ダァン、ダァンという二度の銃声と鏡が砕ける音が響き、店内でそれを聞いた客が悲鳴を上げる。ブルクハルトは「ちょっと待ってろ」とシャルンに言ってから大急ぎでその場から離れハイドリヒがいるであろうトイレへと向かった。
「おいどうした! 銃声が聞こえたが何をやって……」
トイレのドアを開けながらそう言い中を見ると、そこには砕けた鏡とそれを見ながら奇妙な笑い声をあげているハイドリヒがいた。
「やった! とうとうやったぞ! クソ野郎め! ユダヤ人を殺してやったぞ!」
「ハイドリヒ……お前が撃ったのは"ただの鏡"だぞ……?」
「いいや、確かに私は私に偽装したユダヤ人を始末した! そこでバラバラになってるじゃないか!」
砕けて床に散らばった鏡だったものに指を指して笑うハイドリヒを見たブルクハルトはその"あり得なさすぎる"状況を見て口すら開かない。

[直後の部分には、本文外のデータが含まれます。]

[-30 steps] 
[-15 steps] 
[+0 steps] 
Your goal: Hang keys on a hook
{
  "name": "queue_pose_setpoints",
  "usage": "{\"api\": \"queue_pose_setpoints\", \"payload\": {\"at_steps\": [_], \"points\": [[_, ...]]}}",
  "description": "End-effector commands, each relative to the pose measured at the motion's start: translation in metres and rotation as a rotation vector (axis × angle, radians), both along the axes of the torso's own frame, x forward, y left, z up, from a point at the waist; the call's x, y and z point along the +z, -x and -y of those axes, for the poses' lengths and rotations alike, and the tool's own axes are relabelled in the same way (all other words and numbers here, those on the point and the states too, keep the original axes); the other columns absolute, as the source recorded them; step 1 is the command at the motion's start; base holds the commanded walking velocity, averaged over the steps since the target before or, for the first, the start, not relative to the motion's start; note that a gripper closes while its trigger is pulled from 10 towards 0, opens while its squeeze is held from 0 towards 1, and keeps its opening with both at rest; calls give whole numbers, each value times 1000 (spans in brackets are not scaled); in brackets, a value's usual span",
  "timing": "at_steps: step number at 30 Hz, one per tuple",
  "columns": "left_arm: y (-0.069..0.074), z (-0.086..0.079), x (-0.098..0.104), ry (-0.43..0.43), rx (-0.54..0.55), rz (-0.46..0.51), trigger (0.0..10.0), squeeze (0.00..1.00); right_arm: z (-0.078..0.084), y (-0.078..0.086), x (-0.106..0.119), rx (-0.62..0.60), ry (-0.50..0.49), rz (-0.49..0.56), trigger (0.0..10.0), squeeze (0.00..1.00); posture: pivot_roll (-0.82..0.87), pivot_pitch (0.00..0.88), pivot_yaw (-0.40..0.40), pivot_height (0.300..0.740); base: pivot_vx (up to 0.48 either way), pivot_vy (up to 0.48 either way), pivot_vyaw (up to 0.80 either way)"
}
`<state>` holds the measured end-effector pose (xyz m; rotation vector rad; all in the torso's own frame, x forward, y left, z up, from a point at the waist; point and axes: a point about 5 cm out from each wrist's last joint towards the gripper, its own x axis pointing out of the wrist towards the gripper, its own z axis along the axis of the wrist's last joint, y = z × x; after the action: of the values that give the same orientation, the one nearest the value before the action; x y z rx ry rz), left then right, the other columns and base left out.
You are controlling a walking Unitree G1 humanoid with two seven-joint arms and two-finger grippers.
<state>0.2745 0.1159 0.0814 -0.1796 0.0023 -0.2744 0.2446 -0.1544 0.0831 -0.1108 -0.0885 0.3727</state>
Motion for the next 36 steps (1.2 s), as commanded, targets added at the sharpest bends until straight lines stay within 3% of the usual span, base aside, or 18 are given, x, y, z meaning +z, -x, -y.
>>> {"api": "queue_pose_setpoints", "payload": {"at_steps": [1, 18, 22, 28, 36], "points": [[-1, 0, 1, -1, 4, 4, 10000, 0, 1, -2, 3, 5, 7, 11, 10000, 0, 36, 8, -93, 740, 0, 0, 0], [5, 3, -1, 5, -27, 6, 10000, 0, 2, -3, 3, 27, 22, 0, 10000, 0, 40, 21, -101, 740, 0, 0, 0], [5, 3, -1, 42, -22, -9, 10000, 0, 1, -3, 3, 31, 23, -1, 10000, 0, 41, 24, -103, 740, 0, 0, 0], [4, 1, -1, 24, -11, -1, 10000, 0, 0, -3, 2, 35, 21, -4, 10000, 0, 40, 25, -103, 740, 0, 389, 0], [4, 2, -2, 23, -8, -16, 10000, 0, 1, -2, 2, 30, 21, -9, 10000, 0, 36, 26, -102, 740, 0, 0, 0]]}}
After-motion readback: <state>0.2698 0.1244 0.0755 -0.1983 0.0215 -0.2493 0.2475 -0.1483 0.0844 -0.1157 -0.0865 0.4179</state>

「ハハハッ! ユダヤ人の私など嘘っぱちだ! 私は誇り高きアーリアの血統に生まれし者なのだ!」
少しの間待っていると、酒場の店主らしき男がトイレにやってきてその状況に絶句する。
「……親衛隊の兄さんたち、これはいったいどういう?」
「申し訳ない、こいつ少し心を病んでいるみたいで、なるべく大事にはしたくないから明日にでも弁償代をもってここに来る。だから本部には黙っておいてくれないか?」
状況を尋ねてくる店主にブルクハルトは丁寧に腰を折りそう説明する。どうやら店主も後ろで憔悴しきっているハイドリヒを見て状況を察したらしく、二つ返事で了解される。そして彼はハイドリヒに肩を貸し、シャルンを呼んでから酒代を払い、酒場を後にした。